GIVEN INFORMATION →

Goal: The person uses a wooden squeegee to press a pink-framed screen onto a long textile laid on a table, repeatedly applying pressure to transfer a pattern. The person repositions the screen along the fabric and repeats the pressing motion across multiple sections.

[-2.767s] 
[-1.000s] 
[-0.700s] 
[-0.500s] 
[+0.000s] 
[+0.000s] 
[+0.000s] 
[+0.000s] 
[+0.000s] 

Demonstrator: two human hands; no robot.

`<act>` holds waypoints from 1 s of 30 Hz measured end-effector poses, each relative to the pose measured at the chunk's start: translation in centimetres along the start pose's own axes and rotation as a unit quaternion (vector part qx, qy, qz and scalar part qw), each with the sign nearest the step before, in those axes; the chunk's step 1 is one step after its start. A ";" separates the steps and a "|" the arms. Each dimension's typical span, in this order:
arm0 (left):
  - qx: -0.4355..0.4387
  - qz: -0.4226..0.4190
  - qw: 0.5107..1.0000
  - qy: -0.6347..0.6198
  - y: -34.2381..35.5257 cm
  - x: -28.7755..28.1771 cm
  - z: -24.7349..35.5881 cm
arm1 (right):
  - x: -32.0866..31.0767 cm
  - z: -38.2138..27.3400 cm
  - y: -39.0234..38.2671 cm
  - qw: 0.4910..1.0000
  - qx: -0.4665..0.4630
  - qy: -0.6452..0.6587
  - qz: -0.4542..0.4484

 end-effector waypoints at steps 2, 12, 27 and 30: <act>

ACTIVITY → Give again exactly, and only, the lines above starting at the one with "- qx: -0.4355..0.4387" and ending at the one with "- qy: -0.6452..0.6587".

ANSWER TO THIS EXERCISE →
  - qx: -0.4355..0.4387
  - qz: -0.4226..0.4190
  - qw: 0.5107..1.0000
  - qy: -0.6347..0.6198
  - y: -34.2381..35.5257 cm
  - x: -28.7755..28.1771 cm
  - z: -24.7349..35.5881 cm
arm1 (right):
  - x: -32.0866..31.0767 cm
  - z: -38.2138..27.3400 cm
  - y: -39.0234..38.2671 cm
  - qw: 0.4910..1.0000
  - qx: -0.4665..0.4630
  - qy: -0.6452..0.6587

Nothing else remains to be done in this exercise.